#### ABOUT THIS EXERCISE:
The lines to repeat are those below from the one containing "holds waypoints from" down to the one containing "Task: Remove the", both included; reproduce them exactly and nothing else.

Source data

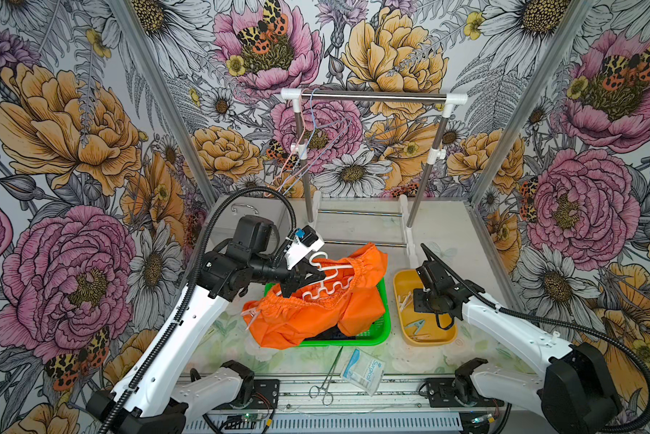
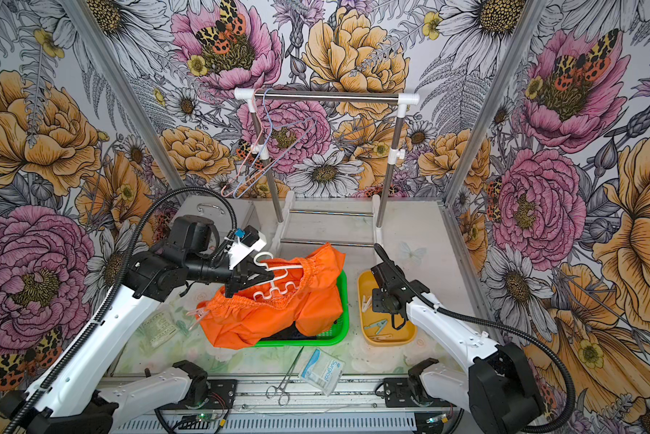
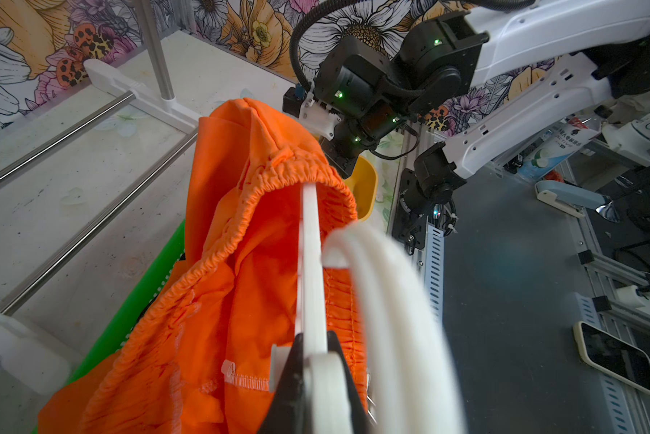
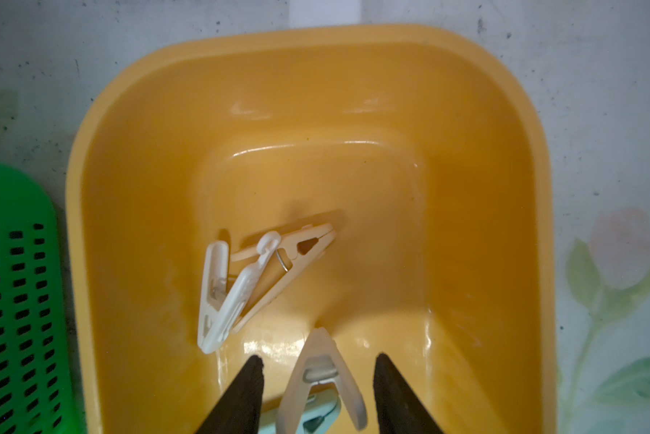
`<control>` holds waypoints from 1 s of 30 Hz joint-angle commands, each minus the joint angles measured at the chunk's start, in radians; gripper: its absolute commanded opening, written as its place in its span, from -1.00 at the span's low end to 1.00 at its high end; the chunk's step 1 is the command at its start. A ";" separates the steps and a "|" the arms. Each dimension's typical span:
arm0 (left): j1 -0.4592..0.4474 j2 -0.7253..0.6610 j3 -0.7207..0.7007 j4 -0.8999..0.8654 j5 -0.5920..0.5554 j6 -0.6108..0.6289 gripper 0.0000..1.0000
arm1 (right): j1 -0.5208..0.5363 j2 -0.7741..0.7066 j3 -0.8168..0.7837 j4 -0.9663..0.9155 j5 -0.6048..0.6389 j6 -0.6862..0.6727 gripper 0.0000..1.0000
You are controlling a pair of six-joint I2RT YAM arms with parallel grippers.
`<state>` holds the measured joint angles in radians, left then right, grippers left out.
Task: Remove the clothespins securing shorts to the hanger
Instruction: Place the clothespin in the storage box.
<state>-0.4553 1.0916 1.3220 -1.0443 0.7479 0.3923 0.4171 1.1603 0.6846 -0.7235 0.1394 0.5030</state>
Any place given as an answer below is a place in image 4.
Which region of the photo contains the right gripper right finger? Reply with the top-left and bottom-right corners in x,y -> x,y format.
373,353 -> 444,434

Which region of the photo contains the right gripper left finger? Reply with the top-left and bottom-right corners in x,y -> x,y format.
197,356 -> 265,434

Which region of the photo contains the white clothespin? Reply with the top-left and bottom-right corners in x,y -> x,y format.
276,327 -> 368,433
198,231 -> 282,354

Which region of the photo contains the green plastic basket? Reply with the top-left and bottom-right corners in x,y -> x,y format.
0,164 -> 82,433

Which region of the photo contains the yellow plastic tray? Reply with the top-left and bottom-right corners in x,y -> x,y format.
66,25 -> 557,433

...

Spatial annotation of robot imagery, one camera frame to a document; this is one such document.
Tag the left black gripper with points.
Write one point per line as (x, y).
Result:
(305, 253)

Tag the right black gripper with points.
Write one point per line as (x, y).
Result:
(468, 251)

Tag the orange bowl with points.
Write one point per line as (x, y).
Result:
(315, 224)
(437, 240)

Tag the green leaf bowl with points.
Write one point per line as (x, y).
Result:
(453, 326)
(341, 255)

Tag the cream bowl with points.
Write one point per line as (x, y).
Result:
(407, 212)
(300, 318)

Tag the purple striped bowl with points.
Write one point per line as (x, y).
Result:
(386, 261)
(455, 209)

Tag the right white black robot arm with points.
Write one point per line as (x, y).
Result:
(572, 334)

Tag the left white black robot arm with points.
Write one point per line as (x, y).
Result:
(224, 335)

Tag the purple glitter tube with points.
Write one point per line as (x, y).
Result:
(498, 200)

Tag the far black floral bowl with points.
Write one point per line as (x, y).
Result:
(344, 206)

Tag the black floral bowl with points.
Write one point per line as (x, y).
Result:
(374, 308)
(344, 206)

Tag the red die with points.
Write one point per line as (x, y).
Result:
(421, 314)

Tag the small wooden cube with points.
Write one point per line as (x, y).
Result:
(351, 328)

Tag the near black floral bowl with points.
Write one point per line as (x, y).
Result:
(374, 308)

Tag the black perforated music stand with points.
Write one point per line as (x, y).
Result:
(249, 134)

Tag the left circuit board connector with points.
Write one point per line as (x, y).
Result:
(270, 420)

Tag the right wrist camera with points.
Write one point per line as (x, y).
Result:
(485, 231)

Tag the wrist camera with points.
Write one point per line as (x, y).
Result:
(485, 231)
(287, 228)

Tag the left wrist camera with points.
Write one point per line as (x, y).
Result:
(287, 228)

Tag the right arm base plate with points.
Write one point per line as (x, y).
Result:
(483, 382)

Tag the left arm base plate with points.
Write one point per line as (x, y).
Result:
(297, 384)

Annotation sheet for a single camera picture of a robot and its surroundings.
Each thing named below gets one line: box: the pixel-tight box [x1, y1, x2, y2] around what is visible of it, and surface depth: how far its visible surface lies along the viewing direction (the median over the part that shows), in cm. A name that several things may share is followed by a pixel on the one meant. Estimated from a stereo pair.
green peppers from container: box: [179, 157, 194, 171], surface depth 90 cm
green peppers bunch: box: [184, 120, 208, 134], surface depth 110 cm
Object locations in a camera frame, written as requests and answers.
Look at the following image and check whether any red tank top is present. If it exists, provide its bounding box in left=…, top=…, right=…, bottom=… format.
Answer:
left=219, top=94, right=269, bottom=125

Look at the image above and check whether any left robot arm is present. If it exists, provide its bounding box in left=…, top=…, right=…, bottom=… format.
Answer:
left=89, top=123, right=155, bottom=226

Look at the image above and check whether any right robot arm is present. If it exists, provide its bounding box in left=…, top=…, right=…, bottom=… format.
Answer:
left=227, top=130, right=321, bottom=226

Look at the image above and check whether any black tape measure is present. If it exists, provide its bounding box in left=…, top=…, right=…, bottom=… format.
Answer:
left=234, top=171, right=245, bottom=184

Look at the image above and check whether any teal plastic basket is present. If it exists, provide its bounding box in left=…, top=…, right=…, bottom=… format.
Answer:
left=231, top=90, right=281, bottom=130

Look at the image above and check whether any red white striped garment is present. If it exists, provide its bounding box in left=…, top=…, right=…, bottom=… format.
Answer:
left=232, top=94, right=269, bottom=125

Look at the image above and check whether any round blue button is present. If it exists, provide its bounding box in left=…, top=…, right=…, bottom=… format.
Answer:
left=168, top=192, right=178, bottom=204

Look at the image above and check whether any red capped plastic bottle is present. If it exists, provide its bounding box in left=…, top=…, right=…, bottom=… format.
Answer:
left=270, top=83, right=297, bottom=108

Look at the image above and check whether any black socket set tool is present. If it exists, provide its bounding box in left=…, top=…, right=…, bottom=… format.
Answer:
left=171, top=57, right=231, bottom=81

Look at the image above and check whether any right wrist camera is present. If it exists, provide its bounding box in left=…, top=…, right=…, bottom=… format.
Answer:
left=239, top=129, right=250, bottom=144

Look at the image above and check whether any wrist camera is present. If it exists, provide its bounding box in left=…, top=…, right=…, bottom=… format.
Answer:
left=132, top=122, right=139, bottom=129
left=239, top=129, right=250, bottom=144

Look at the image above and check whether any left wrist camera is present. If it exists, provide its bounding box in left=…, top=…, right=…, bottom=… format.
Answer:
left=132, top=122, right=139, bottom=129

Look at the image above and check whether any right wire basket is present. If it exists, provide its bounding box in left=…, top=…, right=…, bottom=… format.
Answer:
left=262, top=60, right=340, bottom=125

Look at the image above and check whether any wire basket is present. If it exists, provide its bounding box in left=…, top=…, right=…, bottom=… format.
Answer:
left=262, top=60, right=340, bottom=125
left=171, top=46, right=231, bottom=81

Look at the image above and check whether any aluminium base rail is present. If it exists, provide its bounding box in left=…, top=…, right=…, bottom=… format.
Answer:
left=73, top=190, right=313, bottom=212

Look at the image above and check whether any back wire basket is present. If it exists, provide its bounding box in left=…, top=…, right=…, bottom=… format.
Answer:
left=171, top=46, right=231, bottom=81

* * *

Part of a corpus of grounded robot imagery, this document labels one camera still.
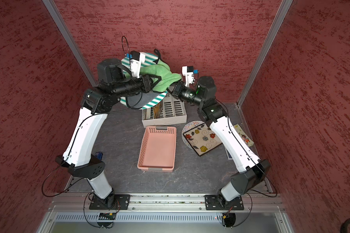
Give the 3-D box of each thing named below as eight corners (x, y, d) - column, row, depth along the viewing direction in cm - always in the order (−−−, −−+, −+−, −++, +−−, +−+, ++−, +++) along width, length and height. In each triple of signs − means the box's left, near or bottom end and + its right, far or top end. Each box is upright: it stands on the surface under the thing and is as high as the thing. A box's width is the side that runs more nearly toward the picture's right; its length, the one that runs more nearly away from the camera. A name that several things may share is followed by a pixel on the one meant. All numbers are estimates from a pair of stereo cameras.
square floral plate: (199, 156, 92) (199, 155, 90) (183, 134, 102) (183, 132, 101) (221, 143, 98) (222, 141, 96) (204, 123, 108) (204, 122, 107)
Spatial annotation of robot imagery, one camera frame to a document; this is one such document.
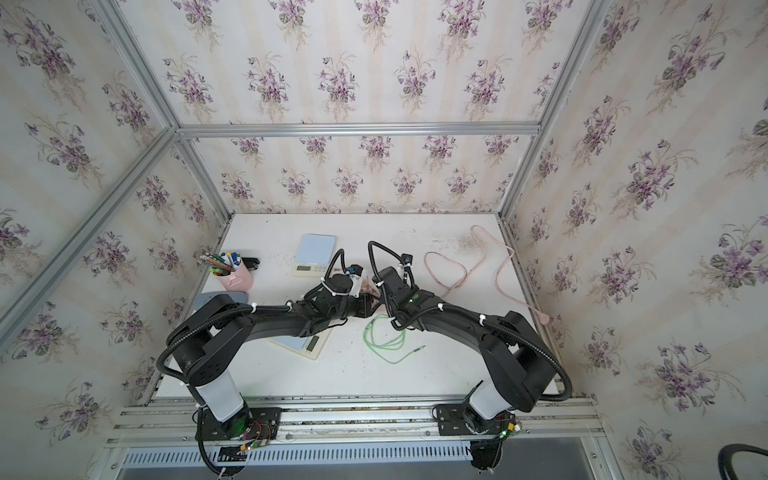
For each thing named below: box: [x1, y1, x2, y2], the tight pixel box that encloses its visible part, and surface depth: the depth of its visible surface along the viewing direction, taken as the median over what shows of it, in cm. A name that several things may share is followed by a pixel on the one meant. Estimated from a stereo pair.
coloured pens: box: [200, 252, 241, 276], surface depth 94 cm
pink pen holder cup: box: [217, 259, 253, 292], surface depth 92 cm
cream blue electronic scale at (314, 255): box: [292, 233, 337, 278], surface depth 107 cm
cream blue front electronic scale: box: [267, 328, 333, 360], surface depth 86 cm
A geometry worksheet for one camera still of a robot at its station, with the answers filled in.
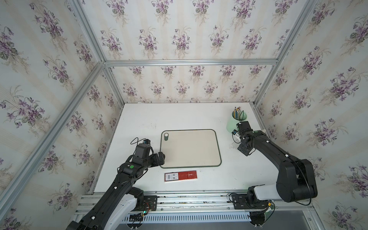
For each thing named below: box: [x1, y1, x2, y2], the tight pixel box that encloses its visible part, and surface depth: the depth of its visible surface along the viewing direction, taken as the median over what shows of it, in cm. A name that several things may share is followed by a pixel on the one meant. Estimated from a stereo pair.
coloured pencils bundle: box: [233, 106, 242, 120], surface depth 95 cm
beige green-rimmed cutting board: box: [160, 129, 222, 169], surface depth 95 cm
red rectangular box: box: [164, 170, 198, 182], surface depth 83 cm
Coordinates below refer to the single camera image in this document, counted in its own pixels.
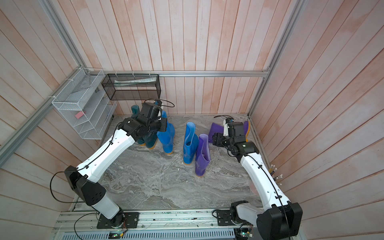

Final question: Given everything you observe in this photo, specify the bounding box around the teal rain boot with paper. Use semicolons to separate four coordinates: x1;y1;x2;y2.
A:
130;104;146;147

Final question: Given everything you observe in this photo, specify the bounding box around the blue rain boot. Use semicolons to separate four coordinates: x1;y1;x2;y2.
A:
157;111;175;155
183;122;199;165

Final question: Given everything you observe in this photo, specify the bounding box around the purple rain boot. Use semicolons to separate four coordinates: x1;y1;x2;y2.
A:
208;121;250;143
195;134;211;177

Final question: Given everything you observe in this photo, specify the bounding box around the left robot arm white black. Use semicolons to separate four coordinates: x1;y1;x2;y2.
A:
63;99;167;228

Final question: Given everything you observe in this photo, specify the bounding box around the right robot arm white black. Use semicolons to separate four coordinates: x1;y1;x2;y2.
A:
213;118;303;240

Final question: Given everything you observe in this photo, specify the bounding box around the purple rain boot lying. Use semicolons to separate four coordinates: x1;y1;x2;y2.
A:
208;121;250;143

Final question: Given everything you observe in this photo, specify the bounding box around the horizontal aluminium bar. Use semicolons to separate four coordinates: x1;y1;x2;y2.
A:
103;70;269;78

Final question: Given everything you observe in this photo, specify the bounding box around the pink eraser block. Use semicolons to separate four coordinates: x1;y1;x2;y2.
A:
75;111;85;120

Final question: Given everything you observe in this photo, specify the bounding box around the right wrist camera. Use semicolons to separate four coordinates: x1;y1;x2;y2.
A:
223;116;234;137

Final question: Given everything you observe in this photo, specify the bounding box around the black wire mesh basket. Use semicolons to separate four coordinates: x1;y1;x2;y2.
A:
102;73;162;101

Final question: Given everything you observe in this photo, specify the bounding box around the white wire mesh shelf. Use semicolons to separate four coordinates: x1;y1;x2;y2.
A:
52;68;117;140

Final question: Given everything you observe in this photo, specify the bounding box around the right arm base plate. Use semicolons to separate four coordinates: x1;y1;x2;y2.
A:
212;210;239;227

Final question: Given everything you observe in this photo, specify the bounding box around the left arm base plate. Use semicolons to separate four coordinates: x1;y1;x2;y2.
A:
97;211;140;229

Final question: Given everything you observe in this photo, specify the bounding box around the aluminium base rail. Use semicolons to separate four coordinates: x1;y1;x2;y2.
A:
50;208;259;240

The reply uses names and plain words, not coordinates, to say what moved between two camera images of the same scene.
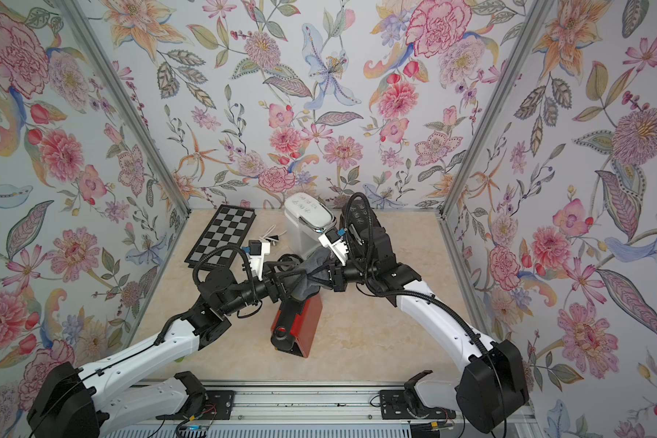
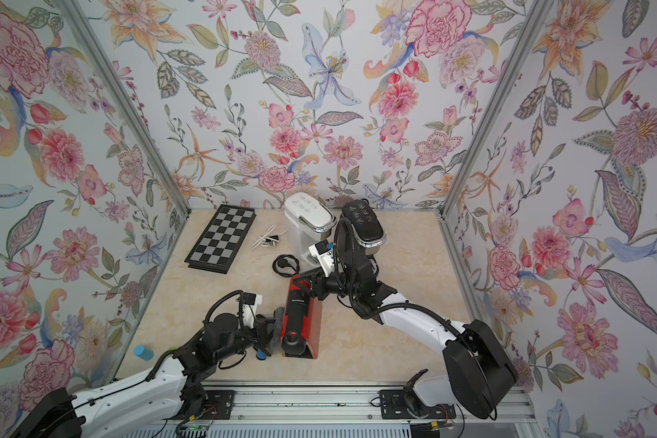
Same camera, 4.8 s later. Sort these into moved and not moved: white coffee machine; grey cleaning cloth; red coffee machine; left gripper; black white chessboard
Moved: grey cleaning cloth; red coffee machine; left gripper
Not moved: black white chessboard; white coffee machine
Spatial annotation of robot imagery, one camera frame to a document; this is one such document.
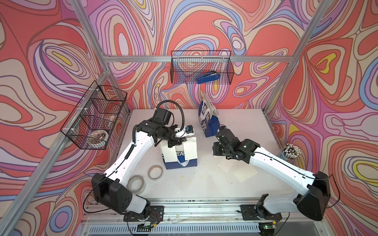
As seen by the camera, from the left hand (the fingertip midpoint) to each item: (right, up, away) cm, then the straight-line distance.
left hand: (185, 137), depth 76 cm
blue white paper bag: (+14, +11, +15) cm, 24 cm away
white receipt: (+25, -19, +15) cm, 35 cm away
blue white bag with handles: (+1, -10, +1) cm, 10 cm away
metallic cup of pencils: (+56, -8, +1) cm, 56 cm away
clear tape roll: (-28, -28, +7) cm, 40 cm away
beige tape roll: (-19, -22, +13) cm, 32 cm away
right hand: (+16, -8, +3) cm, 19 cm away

#### RESULT BELOW:
`<control>` holds waypoints from 1 s of 30 Hz joint-angle commands, each minus the joint angles measured at the chunk's start, in radians; gripper: its absolute commanded opening, written as its place in its span, from -1.00 at the span's low end to 1.00 at its high end; the chunk's step 1 is the command at its start. A ";" separates the steps and a "|" the arms. Each dimension's typical span:
arm0 (left): j1 -0.4592..0.4474 j2 -0.7253..0.6610 j3 -0.7207..0.7007 j4 -0.8999..0.8654 j5 -0.5920..0.5554 j6 -0.6108..0.6289 gripper 0.0000..1.0000
arm1 (right): j1 -0.5208..0.5363 j2 -0.7741..0.7066 j3 -0.8168..0.7837 j4 -0.9663..0.9155 j5 -0.6048..0.6389 j6 -0.6862..0.6727 gripper 0.0000..1.0000
You are controlling a pair of six-joint I2RT YAM arms with parallel grippers.
`<state>` holds the measured joint angles in radians, left then right, grippers left out.
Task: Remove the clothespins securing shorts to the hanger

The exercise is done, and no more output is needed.